Tire manufacturers offer emergency service to owner-operators partly to establish a direct relationship with a group of buyers who traditionally rely on truck stops or hometown suppliers, rather than dealer networks, says Continental Tire spokesman Clif Armstrong. “It’s really hard for manufacturers to get to the owner-operator with any sort of institutional service, and these plans offer one opportunity to do that.”

Continental’s own Truck Fix roadside assistance program isn’t set up yet to help smaller owner-operators, but anyone can locate the nearest Continental dealer at this site, Armstrong says.

Likewise, Michelin North America has not yet expanded its fleet service program, OnCall, to the owner-operator market. “Michelin is, however, currently working on a launch program for individual owner-operators, with more details to come,” says spokesman Christian Flathman.

“We would, of course, prefer to see suppliers of every vehicle component offer more services specifically for owner-operators,” says Todd Spencer, spokesman for the Owner-Operator Independent Drivers Association. “But tire makers obviously believe they’ll generate the majority of their revenue from their fleet customers.”

Tire makers that do offer emergency services to owner-operators say they aren’t motivated just by altruism. “We hope to sell more tires and gain new customers,” Cohn says. “We don’t want an owner-operator to be buying a tire from the competition when he has an emergency.”

One of Cohn’s devoted customers is Sheldon. “I’m a certified mechanic, and I’ve been repairing my own tires since 1974,” says Sheldon, a former Overdrive Trucker of the Month. “So when I go in for a repair, I’m very demanding and very precise. I’m well aware there are right ways and wrong ways to repair a tire.”

The service he has received nationwide through Goodyear’s 4-TIRES NOW – for a scraped steer in Portland, Ore., a late-night trailer flat in Louisville, Ky., a punctured steer in a Wyoming blizzard – meets even his exacting standards, Sheldon says.

He doesn’t remember the exact fees he paid, “but they were fair prices, within the industry standard” – probably $75 to $100 for the roadside call, plus the tire. “Anytime you get someone up in the middle of the night, it’s not going to be cheap.”

More importantly, the plan helps him hold tire costs per mile to a minimum, Sheldon says. “Next to fuel costs, tire costs are the most expensive an owner-operator faces,” he says.

Bridgestone/Firestone’s Kolasinsky agrees, noting that 60 percent to 65 percent of all roadside breakdowns are tire-related.

While emergency tire plans have no up-front costs, they do add an incident fee, $27 to $35, to the cost of each service.

Goodyear’s 4-TIRES-NOW requires no pre-application; a trucker in an emergency need only call the hot line to get service. National Preferred does require a free enrollment process, including credit information.

Whether the applicant is currently running Bridgestone/Firestone tires, however, is irrelevant, Kolasinsky says. “We hope that they are, of course, but even if they aren’t, we hope that this service is one of those value-added things that will help attract the owner-operator to the brand.”

Once an owner-operator customer is accepted into National Preferred, Bridgestone/Firestone offers standardized billing, with pre-established prices on Class 8 tires and road service, Kolasinsky says.

“When you buy tires on the road, pricing is all over the board, and sometimes it’s unfair pricing, especially in emergency situations,” Kolasinksy says. “A trucker shouldn’t have to buy a $700 ‘golden tire’ just because he’s thousands of miles from home and in need.”

The Goodyear emergency plan doesn’t promise standardized prices, only fair ones.

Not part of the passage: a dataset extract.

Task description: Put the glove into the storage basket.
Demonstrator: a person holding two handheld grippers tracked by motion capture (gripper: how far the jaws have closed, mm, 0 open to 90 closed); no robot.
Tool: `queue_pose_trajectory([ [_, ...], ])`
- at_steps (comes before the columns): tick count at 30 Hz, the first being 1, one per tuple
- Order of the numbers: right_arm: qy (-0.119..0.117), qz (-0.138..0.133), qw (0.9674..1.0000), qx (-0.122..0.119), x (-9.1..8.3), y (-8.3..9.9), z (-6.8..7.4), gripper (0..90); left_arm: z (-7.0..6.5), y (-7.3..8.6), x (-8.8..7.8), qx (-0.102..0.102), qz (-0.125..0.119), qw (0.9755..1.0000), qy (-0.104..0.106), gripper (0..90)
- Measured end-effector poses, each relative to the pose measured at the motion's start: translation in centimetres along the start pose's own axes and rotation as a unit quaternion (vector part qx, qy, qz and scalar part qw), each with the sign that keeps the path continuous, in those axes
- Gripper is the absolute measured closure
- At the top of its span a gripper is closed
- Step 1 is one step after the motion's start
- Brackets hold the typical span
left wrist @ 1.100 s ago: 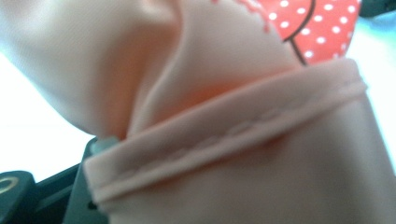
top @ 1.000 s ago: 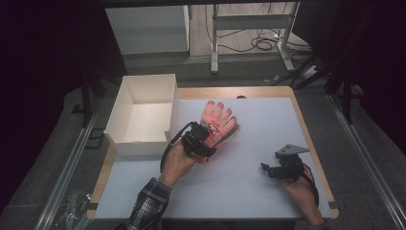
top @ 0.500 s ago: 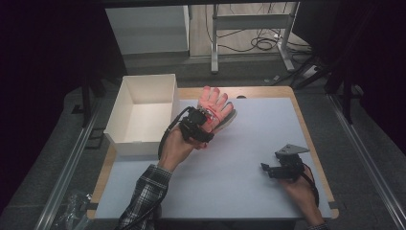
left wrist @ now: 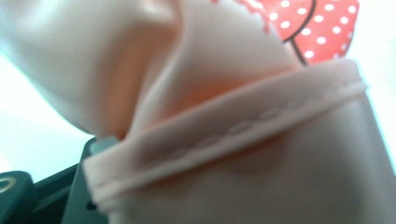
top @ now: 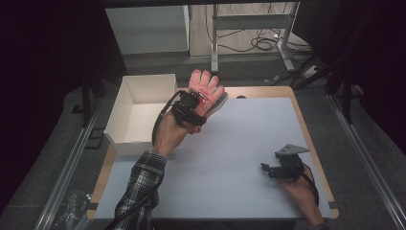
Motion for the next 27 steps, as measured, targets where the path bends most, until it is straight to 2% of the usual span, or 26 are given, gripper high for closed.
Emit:
queue_pose_trajectory([
  [9,0.000,0.000,1.0000,0.000,0.0,0.0,0.0,23.4,3.3,-0.4,-1.7,-0.029,-0.005,0.9992,-0.025,41.8],
  [15,0.000,0.000,1.0000,0.000,0.0,0.0,0.0,23.4,5.5,-0.3,-2.8,-0.057,-0.006,0.9973,-0.046,41.6],
  [22,0.000,-0.001,1.0000,-0.001,0.0,0.0,0.0,23.4,8.0,1.0,-3.4,-0.082,-0.002,0.9942,-0.068,41.1],
  [27,0.001,0.000,1.0000,-0.001,0.0,0.0,0.0,23.4,10.0,2.1,-3.8,-0.111,-0.001,0.9898,-0.089,40.6],
])
Point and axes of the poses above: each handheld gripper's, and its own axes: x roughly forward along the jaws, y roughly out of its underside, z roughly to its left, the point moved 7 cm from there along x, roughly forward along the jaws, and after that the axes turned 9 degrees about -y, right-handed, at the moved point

“Owner-operators don’t have a national account price, so that has to be negotiated with the dealer,” Goodyear’s Cohn says. However, pricing and customer satisfaction are among the performance issues that Goodyear’s call center tracks and rates for each service provider, Cohn says. “We have complete records of the transactions. If a service provider gets low ratings, our emergency team is not going to call him back.”

Even without standardized pricing, commercial tire prices nationwide are not likely to vary widely, Armstrong says. “The independent dealer can price whatever he wants, but it is a marketplace, so he has to be competitive,” he says.

If the call center turns up no nearby Bridgestone/Firestone dealer, National Preferred still will make sure the customer gets the tire he needs, even if it’s a competitor’s tire, Kolasinksy says.

“We never abandon him,” he says. “Of course, we’ll have no control over the pricing of that tire, but we’ll get the best price we can.”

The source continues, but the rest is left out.